STUDY MATERIAL:
· · · ·

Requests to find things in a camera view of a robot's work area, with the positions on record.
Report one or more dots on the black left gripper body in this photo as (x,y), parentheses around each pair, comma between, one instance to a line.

· · · ·

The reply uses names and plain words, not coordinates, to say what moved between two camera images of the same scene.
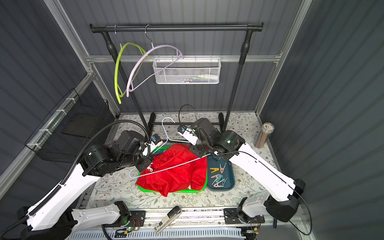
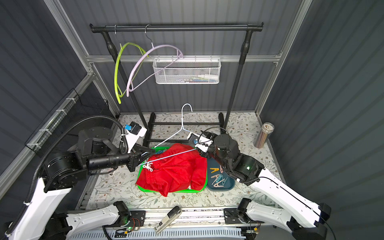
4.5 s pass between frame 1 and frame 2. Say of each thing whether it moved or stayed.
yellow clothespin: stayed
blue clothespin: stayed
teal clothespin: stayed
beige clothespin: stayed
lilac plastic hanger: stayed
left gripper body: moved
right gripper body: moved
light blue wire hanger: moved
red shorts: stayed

· · · ·

INSTRUCTIONS FOR THE TASK: With the line holding "right gripper body: moved" as the first and the line holding "red shorts: stayed" as the last, please transcribe exactly the lines of the material above in that range and nothing else.

THE COMPLETED TASK:
right gripper body: moved
light blue wire hanger: moved
red shorts: stayed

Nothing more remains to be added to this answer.